There is still a problem with public charging in most countries and the number of charges is only a small part of the story. In the United Kingdom, a lot of the public charging network in key-highway locations is run by Ecotricity’s electric highway and a large percentage of that is either AC which is equal to level 2 charging in America, or CHADEMO DC which is great if you have something like a Nissan Leaf but useless with most modern EVs.

There might be a lot of chargers everywhere but they might not be very good for topping up your car on a long journey, and a lot of them often don’t work either.

Charge times and charging stations are two of the biggest challenges electric car companies face right now. Access to high-speed charging is improving but if we’re hoping to turn all-electric by 2030, there need to be enough charging points to cure range anxiety and charging problems.

lack of choice

Looking for a new car is no problem, you can find a good one that’s within your budget. Sometimes you have to haggle the price at a dealership and drive away in your brand new car, that’s if we’re talking about an internal combustion engine car.

Electric cars on the other hand are disproportionately aimed at the higher end of the market. There are only a few EVs you can get at a decent price, but even those don’t give you the range you need. A new Tesla will cost you nothing less than 40,000$ and it will give you a range of 263 miles (425 km).

Prices could fall in the future with tesla finding better ways to refine their manufacturing, and process, and expand their Giga factories worldwide. But petrol and diesel cars would still come cheaper than EVs.

Living with an EV

The biggest issue with the switch to an electric car is lifestyle change and limited educational resources. Borrowing a friend’s Tesla for a day to check it out won’t give you an idea of how it will be in long term.

Expecting to roll up to a charging station and get 300 miles in five minutes is no longer an option. Driving an EV requires a serious lifestyle shift. If you buy one you need a clear idea of where your main charging station will be.

The best solution here is to get a home charger. So 99% of your journeys will be on home power but that’s not possible for everyone. The truth is every new technology has problems with gaining acceptance and EVs are no different.

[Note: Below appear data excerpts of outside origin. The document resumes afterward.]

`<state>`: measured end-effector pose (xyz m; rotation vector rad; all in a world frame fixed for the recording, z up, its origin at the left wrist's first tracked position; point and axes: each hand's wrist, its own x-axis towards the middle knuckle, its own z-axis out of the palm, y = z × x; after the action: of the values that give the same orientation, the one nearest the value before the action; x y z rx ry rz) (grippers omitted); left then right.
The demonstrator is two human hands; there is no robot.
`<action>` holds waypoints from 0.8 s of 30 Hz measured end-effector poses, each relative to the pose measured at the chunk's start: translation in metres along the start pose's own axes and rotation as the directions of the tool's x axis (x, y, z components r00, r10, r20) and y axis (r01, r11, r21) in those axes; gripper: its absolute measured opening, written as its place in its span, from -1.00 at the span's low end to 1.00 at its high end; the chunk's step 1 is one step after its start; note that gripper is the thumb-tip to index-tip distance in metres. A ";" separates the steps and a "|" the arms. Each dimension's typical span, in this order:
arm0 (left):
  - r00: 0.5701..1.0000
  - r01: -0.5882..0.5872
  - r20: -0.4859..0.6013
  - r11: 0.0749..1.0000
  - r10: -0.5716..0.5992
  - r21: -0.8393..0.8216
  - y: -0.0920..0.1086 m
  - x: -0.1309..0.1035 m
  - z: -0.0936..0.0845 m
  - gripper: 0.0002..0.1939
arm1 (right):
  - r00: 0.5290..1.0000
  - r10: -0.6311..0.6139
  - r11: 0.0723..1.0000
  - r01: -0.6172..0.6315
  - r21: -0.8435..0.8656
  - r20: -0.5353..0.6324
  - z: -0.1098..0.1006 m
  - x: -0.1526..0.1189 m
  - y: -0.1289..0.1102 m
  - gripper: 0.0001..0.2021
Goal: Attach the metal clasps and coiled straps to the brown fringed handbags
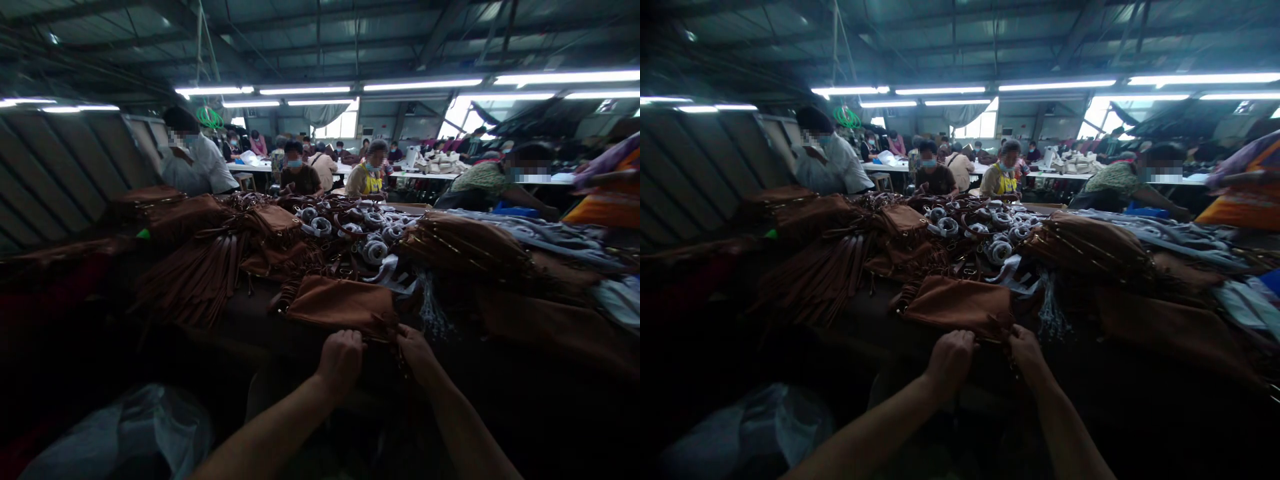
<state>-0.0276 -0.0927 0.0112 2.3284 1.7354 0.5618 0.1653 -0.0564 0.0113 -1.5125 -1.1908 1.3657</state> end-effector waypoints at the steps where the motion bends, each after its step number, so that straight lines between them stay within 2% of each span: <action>1: 0.999 0.025 -0.023 0.996 -0.023 0.089 -0.012 -0.001 -0.009 -0.82 | 0.999 0.023 1.000 -0.023 0.009 -0.044 -0.002 0.003 0.002 -0.62; 5: 0.973 0.227 -0.102 0.940 -0.207 0.254 -0.072 -0.012 -0.043 -0.77 | 0.994 0.039 0.999 -0.039 0.002 -0.098 -0.005 0.013 0.009 -0.64; 8: 0.945 0.327 -0.082 0.893 -0.317 0.310 -0.099 -0.019 -0.061 -0.77 | 0.995 -0.003 0.999 -0.001 -0.035 -0.099 0.000 0.019 0.010 -0.69; 10: 0.929 0.370 -0.125 0.860 -0.349 0.352 -0.098 -0.020 -0.069 -0.82 | 0.994 -0.025 0.999 0.020 -0.051 -0.109 0.004 0.021 0.009 -0.71; 12: 0.930 0.355 -0.225 0.868 -0.290 0.348 -0.085 -0.015 -0.072 -0.82 | 0.993 -0.016 0.998 0.008 -0.065 -0.118 0.007 0.022 0.008 -0.71; 13: 0.942 0.292 -0.257 0.903 -0.216 0.314 -0.076 -0.010 -0.071 -0.75 | 0.992 -0.003 0.997 -0.006 -0.073 -0.125 0.008 0.022 0.007 -0.72; 15: 0.969 0.057 -0.245 0.980 -0.009 0.189 -0.058 0.004 -0.065 -0.61 | 0.990 0.011 0.996 -0.022 -0.082 -0.140 0.008 0.022 0.005 -0.73; 17: 0.974 -0.167 -0.145 0.985 0.173 0.050 -0.044 0.023 -0.055 -0.59 | 0.989 0.014 0.997 -0.025 -0.078 -0.148 0.006 0.021 0.004 -0.74; 18: 0.971 -0.225 -0.083 0.974 0.225 0.001 -0.041 0.034 -0.050 -0.66 | 0.991 0.018 0.997 -0.028 -0.073 -0.136 0.005 0.021 0.003 -0.74; 21: 0.971 -0.234 0.018 0.969 0.236 -0.084 -0.041 0.064 -0.041 -0.89 | 1.000 0.002 0.997 -0.004 -0.081 -0.029 0.000 0.019 -0.001 -0.64; 24: 0.984 -0.176 -0.017 0.977 0.175 -0.124 -0.047 0.081 -0.039 -0.87 | 0.993 -0.120 0.968 0.116 -0.224 -0.005 0.001 0.020 -0.009 -0.38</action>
<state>-0.0647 -0.0043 0.0455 2.4068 1.4592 0.6863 0.1631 -0.0346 0.0144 -1.5759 -1.4391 1.1674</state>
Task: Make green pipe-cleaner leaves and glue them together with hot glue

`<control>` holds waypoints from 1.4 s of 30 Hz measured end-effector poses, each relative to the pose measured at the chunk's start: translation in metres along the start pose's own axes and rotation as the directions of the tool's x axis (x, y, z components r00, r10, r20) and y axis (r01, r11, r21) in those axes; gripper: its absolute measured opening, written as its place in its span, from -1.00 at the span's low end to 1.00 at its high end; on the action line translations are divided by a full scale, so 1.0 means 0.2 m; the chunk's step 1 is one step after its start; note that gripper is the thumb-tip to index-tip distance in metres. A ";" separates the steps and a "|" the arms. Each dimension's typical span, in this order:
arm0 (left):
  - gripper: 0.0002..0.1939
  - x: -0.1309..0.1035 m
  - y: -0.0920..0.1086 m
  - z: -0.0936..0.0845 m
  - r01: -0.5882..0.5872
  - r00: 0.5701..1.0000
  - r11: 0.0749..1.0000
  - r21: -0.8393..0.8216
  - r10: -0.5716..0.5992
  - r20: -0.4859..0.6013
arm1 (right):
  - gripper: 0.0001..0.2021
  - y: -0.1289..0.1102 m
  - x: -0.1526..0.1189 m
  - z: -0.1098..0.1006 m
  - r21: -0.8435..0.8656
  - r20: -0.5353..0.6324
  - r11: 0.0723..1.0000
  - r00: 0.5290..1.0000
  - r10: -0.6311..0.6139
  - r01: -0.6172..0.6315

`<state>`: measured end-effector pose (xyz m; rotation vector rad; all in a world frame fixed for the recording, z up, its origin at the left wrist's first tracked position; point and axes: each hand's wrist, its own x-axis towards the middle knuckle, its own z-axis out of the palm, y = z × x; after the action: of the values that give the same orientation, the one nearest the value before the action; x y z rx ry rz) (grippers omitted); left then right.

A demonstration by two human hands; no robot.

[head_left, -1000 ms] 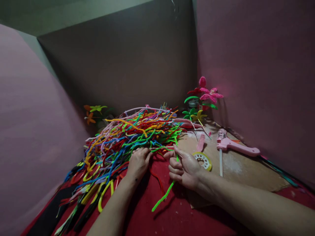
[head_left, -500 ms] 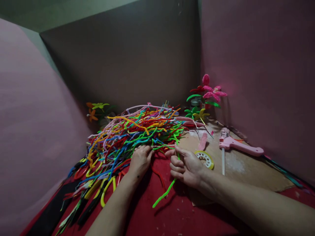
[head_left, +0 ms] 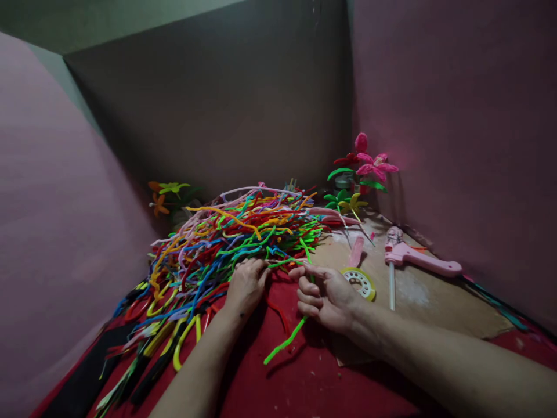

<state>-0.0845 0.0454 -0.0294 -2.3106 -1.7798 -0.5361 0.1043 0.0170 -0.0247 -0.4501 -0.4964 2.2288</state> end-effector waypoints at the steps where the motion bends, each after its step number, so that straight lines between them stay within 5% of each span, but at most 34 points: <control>1: -0.82 0.00 0.00 0.00 0.000 1.000 1.000 -0.004 0.000 0.004 | -0.69 0.00 0.00 0.00 0.001 0.002 1.000 1.000 -0.001 0.001; 19: -0.75 0.00 0.01 0.00 -0.027 0.999 0.994 -0.104 0.024 -0.036 | -0.59 0.00 0.00 -0.01 0.004 0.044 0.999 0.998 -0.046 0.046; 42: -0.82 -0.01 0.02 0.00 -0.004 0.999 0.995 -0.097 0.001 -0.035 | -0.75 0.01 0.01 0.00 0.059 -0.022 0.997 0.999 -0.039 0.040</control>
<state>-0.0816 0.0433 -0.0299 -2.3508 -1.7723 -0.6724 0.1020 0.0164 -0.0261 -0.4289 -0.4235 2.1925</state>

Electric vehicles are not just about getting used to a different lifestyle, it has become a topic of political and social debate whether it’s from climate change skeptics, fossil fuel vested interests, or those within the automotive industry.

The concept of electric cars has only recently started to gain serious attention and acceptance. What’s more most of the early attempts at electric cars were so awful that many have forever written them off. In 2019, Dyson famously had to scrap its electric car project because the vehicles were not commercially viable.

In 2013 Fisker automotive went bankrupt after producing the Fisker Karma, one of the best luxury hybrid electric vehicles. There have been many more failures along the way like the GM EV1 and even the old Sinclair C5. Even Tesla face defeat when its collaboration with Toyota for the RAV4 EV failed.

So it might still be some time before we see the widespread adoption of electric vehicles.


These five major problems are only the tip of the iceberg. So what should we do? Abandon all hopes! Well, the answer is no. If you have the money to spare to go electric choose an EV with enough range for your everyday needs and create a charging regime. You need to have a much clearer idea of where you can recharge and also how fast those recharging spots are. You can even find apps that will locate the closest station to you and give you that information.

The main thing to understand is it’s not about whether EVs are good or bad overall. But how buyers should do their research first and be ready for the lifestyle electric vehicles demand.

Prepare yourself to charge mostly at home or have a routine of places to go shopping, exercise, or eat that also provide charging. But most importantly learn the best way to maintain your EV. So it doesn’t run into problems and accounts for service costs.